:: YOUR OBJECTIVE ::
Each line below that holds the string "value" counts once; report the total and nothing else.
##### DATA RECORDS #####
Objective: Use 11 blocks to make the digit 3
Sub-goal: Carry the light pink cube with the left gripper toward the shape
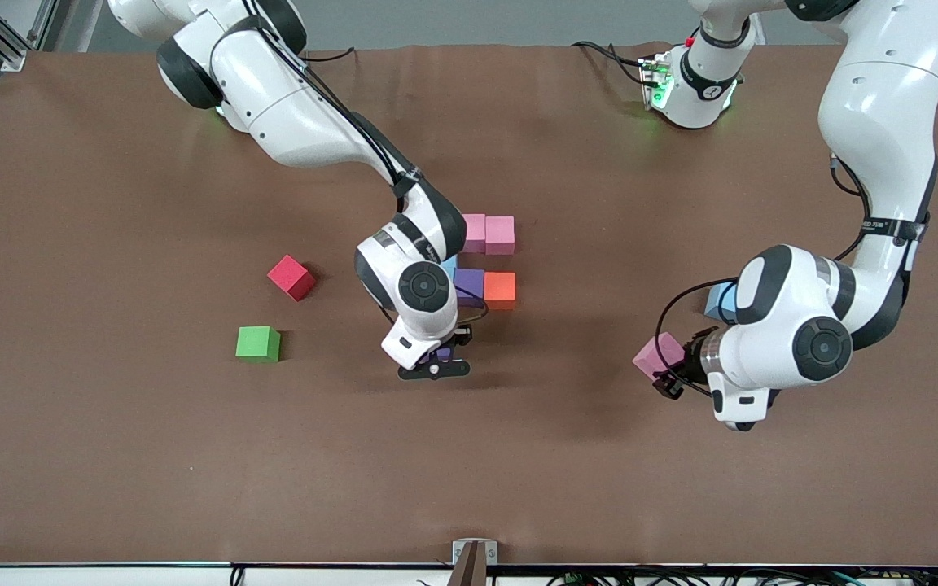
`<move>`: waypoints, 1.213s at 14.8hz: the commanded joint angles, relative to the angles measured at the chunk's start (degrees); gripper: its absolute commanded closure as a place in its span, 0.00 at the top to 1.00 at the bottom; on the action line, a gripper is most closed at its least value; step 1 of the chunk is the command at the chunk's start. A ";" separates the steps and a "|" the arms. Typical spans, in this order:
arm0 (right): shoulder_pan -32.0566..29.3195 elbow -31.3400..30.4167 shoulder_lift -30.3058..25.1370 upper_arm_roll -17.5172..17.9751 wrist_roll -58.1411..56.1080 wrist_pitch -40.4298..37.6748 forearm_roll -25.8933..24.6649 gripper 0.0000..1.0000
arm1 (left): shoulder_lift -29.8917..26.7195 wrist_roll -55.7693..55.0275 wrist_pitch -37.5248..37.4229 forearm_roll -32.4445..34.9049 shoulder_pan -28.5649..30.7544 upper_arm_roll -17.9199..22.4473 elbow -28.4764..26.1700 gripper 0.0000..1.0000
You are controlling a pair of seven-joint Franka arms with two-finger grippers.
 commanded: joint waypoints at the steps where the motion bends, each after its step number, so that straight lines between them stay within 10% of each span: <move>1: 0.22 -0.08 0.33 0.20 0.58 0.86 0.11 0.03 | -1.17 -7.40 -1.01 -0.07 -0.35 -2.07 -0.53 0.00; 18: 0.22 -0.08 0.51 0.20 0.40 2.27 0.82 0.03 | -0.64 -22.10 -0.92 -0.24 -6.86 -2.24 -0.44 0.00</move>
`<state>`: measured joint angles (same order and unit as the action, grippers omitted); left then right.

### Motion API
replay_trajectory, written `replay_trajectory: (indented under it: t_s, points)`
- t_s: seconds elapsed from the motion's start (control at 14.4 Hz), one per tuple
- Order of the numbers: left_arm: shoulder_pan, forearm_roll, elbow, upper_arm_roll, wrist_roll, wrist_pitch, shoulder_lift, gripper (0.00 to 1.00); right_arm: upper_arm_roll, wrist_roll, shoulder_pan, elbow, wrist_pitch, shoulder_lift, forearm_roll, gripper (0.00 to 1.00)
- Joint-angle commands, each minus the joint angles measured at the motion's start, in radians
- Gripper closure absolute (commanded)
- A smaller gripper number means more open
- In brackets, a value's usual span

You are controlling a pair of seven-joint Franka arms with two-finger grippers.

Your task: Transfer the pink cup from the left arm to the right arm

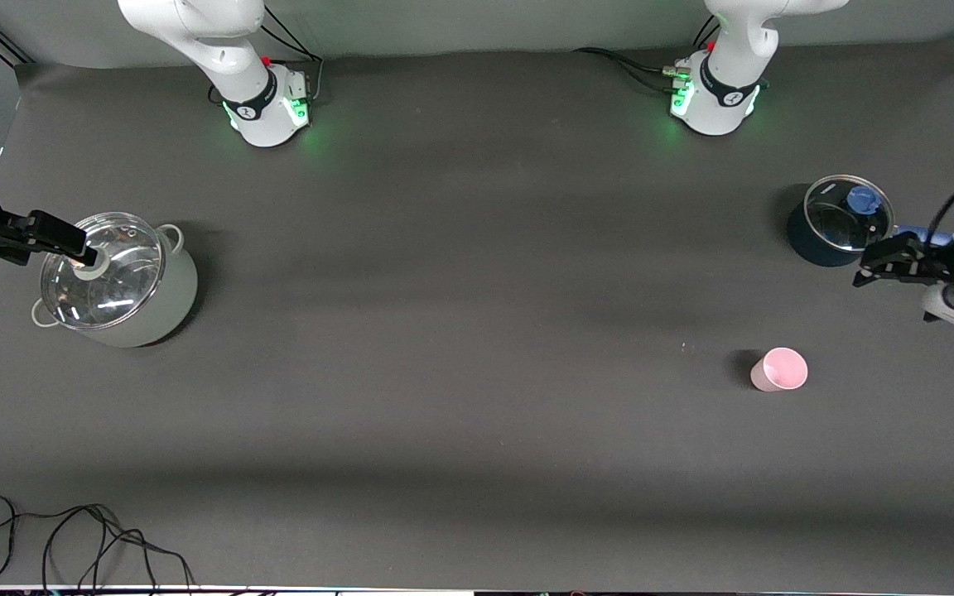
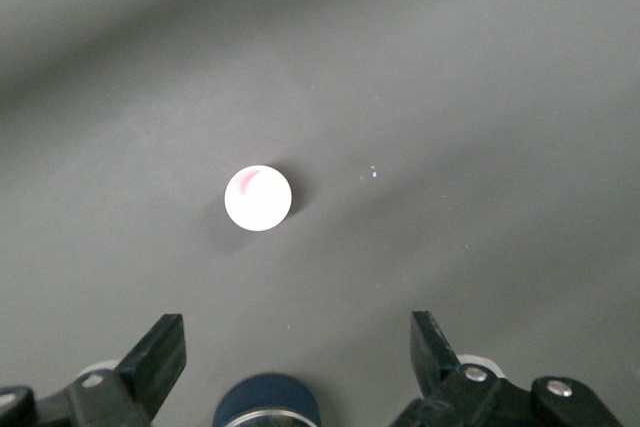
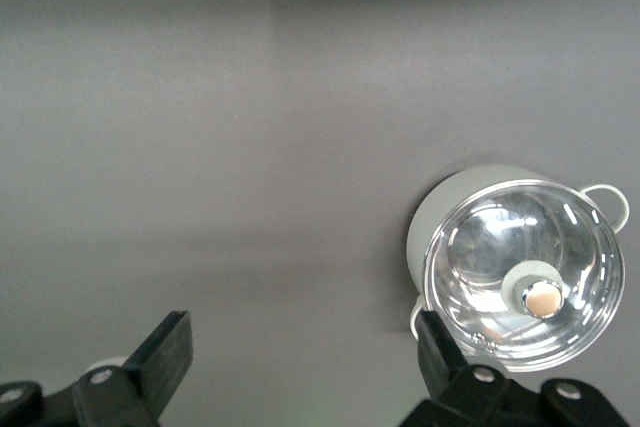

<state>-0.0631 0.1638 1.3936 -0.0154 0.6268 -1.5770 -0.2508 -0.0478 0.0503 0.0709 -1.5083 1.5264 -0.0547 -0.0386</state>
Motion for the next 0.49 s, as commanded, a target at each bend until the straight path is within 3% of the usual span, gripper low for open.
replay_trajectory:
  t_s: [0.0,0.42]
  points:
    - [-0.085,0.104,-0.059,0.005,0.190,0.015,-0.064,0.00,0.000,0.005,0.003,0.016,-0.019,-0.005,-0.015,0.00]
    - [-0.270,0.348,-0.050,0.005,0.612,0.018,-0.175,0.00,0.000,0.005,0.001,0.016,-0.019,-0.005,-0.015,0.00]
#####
:: YOUR SOLUTION ::
2